[Problem]:
Return each line below holding the string "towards".

[Dataset content]:
☆ ☆ ☆ ☆

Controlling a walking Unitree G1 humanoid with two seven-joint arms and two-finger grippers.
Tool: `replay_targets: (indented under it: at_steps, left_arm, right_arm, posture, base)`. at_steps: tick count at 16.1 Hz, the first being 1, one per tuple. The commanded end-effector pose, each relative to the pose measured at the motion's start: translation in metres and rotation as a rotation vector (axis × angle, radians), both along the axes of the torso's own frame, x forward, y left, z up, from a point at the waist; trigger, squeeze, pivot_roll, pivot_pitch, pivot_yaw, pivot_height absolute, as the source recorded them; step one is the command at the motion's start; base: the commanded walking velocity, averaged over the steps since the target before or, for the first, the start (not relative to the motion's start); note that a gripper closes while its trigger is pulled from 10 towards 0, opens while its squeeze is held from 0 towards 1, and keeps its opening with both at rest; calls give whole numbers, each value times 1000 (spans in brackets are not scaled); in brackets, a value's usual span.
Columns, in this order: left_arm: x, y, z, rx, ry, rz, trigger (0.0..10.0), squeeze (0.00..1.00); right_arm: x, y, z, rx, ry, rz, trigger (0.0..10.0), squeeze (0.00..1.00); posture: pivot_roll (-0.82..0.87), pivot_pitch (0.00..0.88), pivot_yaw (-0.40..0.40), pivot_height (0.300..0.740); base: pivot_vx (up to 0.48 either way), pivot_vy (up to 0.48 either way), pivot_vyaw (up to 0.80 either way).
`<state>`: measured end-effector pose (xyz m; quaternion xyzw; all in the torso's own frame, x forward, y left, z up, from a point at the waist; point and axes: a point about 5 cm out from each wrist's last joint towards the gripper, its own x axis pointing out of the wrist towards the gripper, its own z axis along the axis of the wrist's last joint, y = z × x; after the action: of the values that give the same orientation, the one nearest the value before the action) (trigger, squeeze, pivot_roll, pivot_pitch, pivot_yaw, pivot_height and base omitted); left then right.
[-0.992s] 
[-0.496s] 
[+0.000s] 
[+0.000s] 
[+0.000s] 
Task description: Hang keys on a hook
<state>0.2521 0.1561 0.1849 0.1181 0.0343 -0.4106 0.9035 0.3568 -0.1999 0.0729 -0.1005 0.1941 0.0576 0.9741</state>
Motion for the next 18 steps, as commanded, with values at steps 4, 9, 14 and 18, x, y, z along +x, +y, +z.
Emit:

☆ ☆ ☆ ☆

[Answer for the task]:
Tool: `replay_targets: (indented under it: at_steps, left_arm, right_arm, posture, base)`. at_steps: tick count at 16.1 Hz, the first being 1, one per tuple. The commanded end-effector pose, each relative to the pose measured at the motion's start: translation in metres and rotation as a rotation vector (axis × angle, radians), both along the axes of the torso's own frame, x forward, y left, z up, from a point at the waist; trigger, squeeze, pivot_roll, pivot_pitch, pivot_yaw, pivot_height absolute, as the source recorded them; step one is the command at the motion's start; base: the commanded walking velocity, averaged over the steps since the target before or, for the first, the start (not relative to the motion's start); note that a gripper closes while its trigger is pulled from 10 towards 0, opens while its squeeze is held from 0 towards 1, and keeps its opening with both at rest; calls give whole numbers, each value times 1000 (spans in brackets are not scaled); in brackets, a value's usual span.
`<state>`: measured end-effector pose (xyz m; quaternion xyzw; all in the torso's own frame, x forward, y left, z up, from a point at the waist; point and axes: a point about 5 cm out from each wrist's last joint towards the gripper, its own x axis pointing out of the wrist towards the gripper, its own z axis along the axis of the wrist's last joint, y = z × x; after the action: of the values that give the same orientation, the one nearest the value before the action) (trigger, squeeze, pivot_roll, pivot_pitch, pivot_yaw, pivot_height and base omitted); left then right.

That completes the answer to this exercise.